Time is urgent. We are literally drowning in pandemics, class warfare, and climate change. "Eat the rich" is more popular now than ever, but it's not enough.
Published in 1902, Lenin's What is to Be Done? demanded action in a time that was similarly hopeless. Russia was industrializing, while Czarist pogroms ravaged the minorities of a dying empire. Lenin's gift was his unrelenting criticism of every idea under the sun. You could say that his rhetorical talents represent the best parts of the Marxist tradition.
At the time, there was a belief among ssocialists that all one had to do to raise class consciousness was to add a 'political character' to the economic struggle. Do what is possible now by agitating for economic reforms that would improve the conditions for workers and labor unions. Lenin found this strategy disturbing:
Working class consciousness cannot be genuine political consciousness unless the workers are trained to respond to all cases of tyranny, oppression, violence, and abuse, no matter what class affected - unless they are trained, moreover, to respond from a social-democratic point of view and no other.As Mike Davis recently said on The Dig, Jacobin Magazine's podcast platform, 'The "Left' has never been less internationalist. I've said it time and time again, but the left's lack of solidarity with the Syrian people, as they were being slaughtered by high-flying death machines, was not just a strategic mistake - it was a moral one. Class consciousness shouldn't be nationally oriented. Agitate against American imperialism, but also recognize that the United States is not an exceptional country. Imperialism exists in many forms, times, and places.

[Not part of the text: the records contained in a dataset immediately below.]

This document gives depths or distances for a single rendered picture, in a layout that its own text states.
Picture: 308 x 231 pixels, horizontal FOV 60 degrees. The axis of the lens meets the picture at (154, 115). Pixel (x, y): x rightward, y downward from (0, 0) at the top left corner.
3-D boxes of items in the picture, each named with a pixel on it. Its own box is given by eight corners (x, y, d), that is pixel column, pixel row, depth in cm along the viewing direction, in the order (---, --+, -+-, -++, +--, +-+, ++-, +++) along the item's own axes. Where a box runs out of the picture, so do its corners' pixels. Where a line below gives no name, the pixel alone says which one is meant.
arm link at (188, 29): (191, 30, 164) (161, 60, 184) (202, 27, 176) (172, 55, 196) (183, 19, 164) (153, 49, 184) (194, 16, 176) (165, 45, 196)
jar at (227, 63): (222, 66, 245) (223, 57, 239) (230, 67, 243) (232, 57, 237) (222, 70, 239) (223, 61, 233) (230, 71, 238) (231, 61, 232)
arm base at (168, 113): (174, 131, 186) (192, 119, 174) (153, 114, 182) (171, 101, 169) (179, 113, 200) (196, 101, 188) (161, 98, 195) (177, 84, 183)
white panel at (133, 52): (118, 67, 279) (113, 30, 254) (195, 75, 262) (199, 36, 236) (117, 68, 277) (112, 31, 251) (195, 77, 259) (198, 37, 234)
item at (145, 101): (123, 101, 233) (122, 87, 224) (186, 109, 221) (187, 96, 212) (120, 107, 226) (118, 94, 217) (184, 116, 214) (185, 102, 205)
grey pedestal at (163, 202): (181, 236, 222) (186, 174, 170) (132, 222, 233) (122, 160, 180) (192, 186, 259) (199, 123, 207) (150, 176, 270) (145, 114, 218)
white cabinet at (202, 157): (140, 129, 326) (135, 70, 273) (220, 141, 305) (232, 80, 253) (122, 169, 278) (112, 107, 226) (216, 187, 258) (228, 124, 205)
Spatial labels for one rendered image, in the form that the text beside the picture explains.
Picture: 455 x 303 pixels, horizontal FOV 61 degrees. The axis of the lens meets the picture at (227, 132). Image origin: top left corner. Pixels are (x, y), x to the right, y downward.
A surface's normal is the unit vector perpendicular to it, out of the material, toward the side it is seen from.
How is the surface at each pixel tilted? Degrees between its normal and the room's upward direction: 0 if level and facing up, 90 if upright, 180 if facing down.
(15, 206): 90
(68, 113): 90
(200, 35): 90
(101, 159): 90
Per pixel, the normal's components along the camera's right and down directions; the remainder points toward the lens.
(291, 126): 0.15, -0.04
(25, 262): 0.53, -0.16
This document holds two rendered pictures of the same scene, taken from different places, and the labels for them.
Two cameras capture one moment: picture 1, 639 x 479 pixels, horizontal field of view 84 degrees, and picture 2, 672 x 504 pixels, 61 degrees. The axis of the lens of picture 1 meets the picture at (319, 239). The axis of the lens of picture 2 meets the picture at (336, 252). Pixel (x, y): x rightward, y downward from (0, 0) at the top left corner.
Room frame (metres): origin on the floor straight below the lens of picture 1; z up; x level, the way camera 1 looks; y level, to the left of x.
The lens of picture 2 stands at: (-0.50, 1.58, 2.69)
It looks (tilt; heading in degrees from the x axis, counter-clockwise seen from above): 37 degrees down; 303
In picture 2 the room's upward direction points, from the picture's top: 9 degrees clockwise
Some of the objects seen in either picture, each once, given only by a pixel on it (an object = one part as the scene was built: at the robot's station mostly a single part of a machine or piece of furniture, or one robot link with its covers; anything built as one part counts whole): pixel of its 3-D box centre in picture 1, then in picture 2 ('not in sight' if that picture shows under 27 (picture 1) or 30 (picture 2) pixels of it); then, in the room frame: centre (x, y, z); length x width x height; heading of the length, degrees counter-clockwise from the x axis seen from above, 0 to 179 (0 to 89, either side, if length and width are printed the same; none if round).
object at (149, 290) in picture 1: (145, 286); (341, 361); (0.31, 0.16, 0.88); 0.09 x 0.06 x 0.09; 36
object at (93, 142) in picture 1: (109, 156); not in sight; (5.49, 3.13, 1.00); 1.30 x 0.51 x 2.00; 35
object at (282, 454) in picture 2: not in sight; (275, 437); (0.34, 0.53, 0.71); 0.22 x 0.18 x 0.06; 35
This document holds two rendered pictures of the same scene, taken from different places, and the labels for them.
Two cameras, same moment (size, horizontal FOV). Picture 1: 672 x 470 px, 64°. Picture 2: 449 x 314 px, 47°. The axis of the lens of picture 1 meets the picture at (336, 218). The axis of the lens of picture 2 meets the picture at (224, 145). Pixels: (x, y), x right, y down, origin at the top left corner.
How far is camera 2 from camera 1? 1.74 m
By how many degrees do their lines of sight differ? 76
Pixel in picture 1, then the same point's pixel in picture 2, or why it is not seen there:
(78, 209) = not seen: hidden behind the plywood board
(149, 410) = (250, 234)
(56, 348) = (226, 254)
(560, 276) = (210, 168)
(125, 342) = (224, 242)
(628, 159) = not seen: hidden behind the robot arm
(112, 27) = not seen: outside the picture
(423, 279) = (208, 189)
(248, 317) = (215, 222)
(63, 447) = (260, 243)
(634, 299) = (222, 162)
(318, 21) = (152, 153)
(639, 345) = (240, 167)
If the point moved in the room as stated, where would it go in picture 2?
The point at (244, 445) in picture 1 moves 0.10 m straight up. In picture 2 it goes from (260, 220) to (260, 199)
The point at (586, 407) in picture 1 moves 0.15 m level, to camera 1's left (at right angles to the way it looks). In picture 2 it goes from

Lenin went even further to argue that this fallacy - 'economism' - was reactionary:
In order to become a social democrat, the worker must have a clear picture in his mind of the economic nature and the social and political features of the landlord and the priest, the high state official and the peasant, the student and the vagabond; he must know their strong and weak points; he must grasp the meaning of catchwords and all manner of sophisms by which each class and each stratum camouflages its selfish strivings and its real 'inner workings'; he must understand what interests are reflected by certain institutions and certain laws and how they are reflected.Why do so many socialists continue to treat workers as children? Without a clear class analysis of problems as they arise, working-class people will never be able to lose their chains, let alone understand their material strength.